Early to late adolescence is an intense period of development.
Anecdotal evidence suggests that teens may avoid or ignore treatment regimens.
Teens must master and prioritize daily complex symptom management.
Parents need to communicate, monitor adherence, and be a resource.
Chronic illness effects one in ten adolescents worldwide. Adolescence involves a desire for autonomy from parental control and the necessity to transition care from parent to child. This review investigates the transition to adolescent self-management of chronic illness treatment behaviors in the context of parent-adolescent relationships.
A systematic search of PubMed, CINAHL, and Web of Science was conducted from earliest database records to early June 2017. Articles were included if they focused on adolescents, addressed illness self-management, discussed the parent-adolescent relationship, and were published in English. Articles were excluded if the chronic illness was a mental health condition, included children younger than 10 years of age, or lacked peer review.
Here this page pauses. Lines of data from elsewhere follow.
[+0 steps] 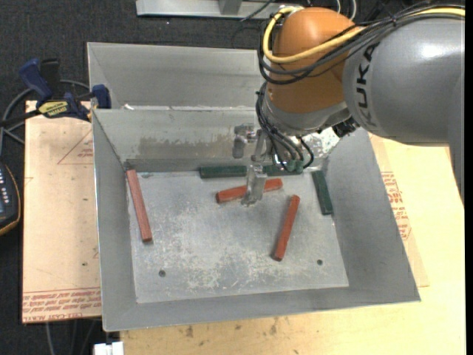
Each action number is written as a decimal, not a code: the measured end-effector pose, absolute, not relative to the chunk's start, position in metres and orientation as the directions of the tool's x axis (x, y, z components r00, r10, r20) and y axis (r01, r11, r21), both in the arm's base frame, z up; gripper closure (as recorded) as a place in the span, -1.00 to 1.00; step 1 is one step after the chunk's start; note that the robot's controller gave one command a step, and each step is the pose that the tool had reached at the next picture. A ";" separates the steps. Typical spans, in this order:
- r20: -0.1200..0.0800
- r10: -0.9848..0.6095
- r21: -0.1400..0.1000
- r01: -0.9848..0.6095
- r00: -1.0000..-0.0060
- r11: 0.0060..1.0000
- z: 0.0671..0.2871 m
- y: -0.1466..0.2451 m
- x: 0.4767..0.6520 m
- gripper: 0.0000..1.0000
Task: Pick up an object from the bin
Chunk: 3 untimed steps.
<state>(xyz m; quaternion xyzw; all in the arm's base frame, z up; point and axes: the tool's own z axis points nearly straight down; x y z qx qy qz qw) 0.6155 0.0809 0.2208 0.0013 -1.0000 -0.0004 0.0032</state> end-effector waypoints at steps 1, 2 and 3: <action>0.002 0.057 0.001 0.057 -0.998 0.998 0.076 0.039 0.641 -1.00; -0.002 0.055 0.002 0.055 -0.998 0.998 0.080 0.040 0.642 1.00; -0.011 0.037 0.003 0.037 -0.999 0.999 0.205 0.073 0.627 1.00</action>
Offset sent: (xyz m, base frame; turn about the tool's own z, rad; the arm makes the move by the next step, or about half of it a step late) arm 0.0259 -0.0412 -0.1412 0.0566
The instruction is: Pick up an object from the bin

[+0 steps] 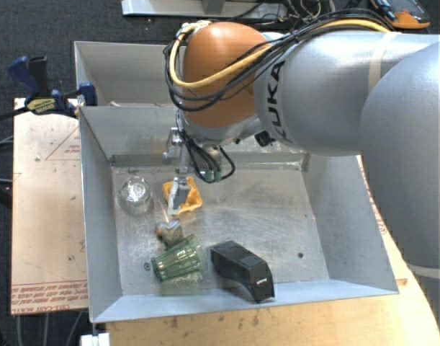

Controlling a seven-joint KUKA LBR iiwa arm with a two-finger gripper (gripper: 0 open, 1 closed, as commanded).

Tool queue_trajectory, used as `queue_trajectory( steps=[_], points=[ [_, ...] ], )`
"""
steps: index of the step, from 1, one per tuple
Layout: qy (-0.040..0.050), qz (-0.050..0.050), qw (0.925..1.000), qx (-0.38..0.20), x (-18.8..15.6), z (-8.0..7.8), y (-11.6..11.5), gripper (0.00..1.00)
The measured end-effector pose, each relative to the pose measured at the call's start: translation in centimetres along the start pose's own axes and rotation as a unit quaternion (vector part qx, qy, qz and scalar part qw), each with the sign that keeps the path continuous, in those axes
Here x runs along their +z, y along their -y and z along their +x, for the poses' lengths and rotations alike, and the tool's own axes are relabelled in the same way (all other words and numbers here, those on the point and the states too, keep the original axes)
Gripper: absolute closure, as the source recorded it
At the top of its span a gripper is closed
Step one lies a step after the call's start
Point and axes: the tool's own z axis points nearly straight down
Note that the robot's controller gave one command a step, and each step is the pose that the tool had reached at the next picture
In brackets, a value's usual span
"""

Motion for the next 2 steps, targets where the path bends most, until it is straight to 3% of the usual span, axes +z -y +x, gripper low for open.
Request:
queue_trajectory(
  steps=[1, 2],
  points=[
    [0.0037, -0.001, 1.0, 0.002, -0.5, -0.2, 0.1, 0.0],
    [0.0109, -0.007, 0.9999, 0.009, 11.3, 0.4, 8.3, 1.0]
  ],
)
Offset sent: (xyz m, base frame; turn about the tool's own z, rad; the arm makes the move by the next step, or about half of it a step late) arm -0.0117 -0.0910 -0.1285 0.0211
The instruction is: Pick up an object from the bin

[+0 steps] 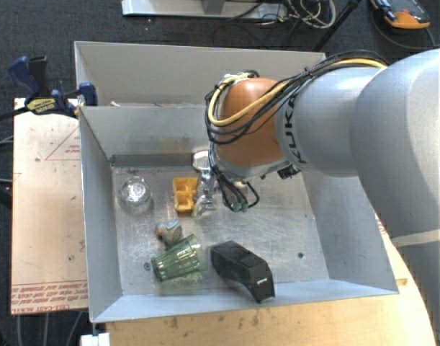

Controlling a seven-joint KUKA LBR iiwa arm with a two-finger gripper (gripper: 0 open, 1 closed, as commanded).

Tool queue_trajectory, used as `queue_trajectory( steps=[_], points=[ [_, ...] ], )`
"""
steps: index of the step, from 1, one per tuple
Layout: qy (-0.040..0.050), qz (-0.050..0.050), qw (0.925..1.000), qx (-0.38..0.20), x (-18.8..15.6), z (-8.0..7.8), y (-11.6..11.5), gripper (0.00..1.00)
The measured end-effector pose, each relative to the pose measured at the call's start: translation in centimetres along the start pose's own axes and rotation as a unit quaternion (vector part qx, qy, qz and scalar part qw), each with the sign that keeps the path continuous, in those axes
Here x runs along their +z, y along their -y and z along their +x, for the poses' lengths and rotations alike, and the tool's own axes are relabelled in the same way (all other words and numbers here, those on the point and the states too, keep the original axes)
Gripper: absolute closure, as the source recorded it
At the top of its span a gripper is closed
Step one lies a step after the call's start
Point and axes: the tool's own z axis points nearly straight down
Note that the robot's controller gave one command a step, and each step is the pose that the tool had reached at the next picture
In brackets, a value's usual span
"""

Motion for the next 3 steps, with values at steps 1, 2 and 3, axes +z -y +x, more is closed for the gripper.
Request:
queue_trajectory(
  steps=[1, 2, 3],
  points=[
    [0.0107, 0.002, 0.9999, 0.003, 0.3, -0.4, 0.5, 0.0],
    [0.0097, 0.002, 0.9999, 0.004, 0.3, -0.3, 0.5, 0.0],
    [-0.0071, 0.007, 0.9993, -0.036, 0.1, -2.3, -3.0, 0.0]
  ],
)
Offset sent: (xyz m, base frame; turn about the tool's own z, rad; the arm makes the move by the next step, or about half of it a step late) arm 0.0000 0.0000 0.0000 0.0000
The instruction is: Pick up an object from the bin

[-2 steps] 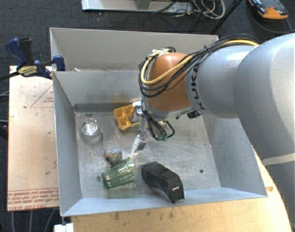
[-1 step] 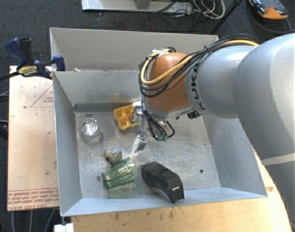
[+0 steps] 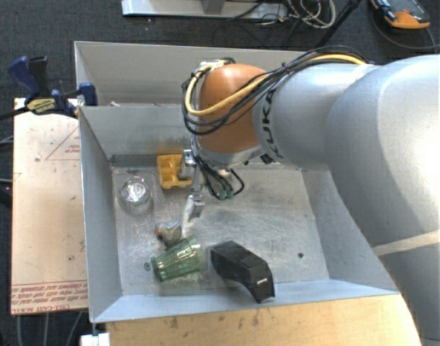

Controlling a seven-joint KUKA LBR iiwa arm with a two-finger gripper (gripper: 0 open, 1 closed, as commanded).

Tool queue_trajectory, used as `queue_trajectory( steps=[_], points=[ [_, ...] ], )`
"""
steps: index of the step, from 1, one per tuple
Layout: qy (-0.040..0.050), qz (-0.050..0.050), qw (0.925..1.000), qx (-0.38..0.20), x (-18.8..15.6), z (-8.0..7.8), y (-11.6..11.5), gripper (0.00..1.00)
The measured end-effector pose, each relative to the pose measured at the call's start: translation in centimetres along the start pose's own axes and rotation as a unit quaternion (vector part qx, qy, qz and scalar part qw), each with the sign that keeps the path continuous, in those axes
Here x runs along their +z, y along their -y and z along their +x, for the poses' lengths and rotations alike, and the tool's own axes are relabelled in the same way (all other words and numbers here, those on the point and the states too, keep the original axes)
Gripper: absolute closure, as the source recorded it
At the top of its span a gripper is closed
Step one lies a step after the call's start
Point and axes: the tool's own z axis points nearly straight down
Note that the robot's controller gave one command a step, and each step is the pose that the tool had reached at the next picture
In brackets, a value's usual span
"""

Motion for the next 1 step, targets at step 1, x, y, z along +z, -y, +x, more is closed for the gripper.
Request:
queue_trajectory(
  steps=[1],
  points=[
    [0.0031, -0.002, 0.9999, -0.017, -0.13, -2.65, -5.08, 1.0]
  ],
)
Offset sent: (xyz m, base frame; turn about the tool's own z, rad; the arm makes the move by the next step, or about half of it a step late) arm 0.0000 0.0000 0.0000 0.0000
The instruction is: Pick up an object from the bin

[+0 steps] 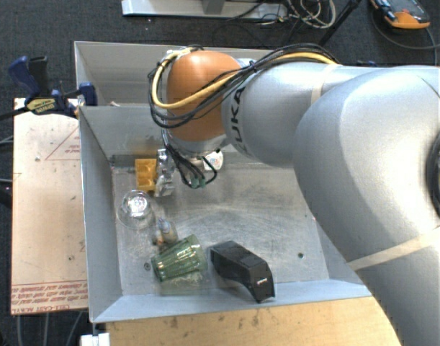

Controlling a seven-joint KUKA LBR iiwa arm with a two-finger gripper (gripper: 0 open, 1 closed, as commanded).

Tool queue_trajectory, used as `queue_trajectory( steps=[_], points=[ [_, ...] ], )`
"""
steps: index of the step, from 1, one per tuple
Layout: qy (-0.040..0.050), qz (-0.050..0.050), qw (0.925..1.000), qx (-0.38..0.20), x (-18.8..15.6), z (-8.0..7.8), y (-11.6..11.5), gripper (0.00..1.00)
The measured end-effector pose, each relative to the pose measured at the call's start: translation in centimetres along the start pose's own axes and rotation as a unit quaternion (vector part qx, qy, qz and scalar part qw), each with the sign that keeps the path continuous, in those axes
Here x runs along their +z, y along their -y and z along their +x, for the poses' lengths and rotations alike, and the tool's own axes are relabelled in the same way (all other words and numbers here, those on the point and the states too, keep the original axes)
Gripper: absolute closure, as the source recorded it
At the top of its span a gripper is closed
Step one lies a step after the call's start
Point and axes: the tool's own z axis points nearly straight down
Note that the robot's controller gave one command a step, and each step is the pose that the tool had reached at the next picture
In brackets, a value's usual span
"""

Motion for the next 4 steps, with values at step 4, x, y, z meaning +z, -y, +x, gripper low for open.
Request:
queue_trajectory(
  steps=[4],
  points=[
    [-0.0029, 0.001, 0.9983, 0.058, -13.4, -0.8, -4.3, 1.0]
  ],
)
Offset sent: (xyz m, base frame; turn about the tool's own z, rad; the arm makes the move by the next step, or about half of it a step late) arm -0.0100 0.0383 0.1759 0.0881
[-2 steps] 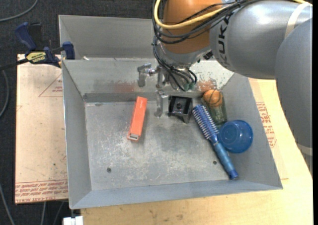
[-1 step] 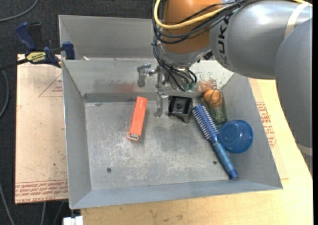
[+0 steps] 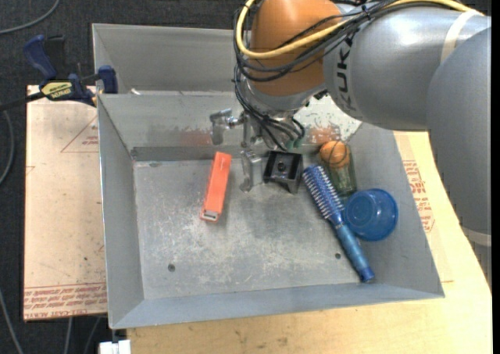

Nine studies met inclusion criteria. Outcomes included challenges to adolescent self-management, nature of the parent-adolescent relationship, illness representation, perceptions of adolescent self-efficacy in compliance, medical decision making, laboratory measures, and adolescent self-management competence. Across diagnoses, parents who were available to monitor, be a resource, collaborate with their adolescent, and engage in ongoing dialogue were key in the successful transition to autonomous illness management.
There is a paucity of research addressing the experiences of adolescents in becoming experts in their own care.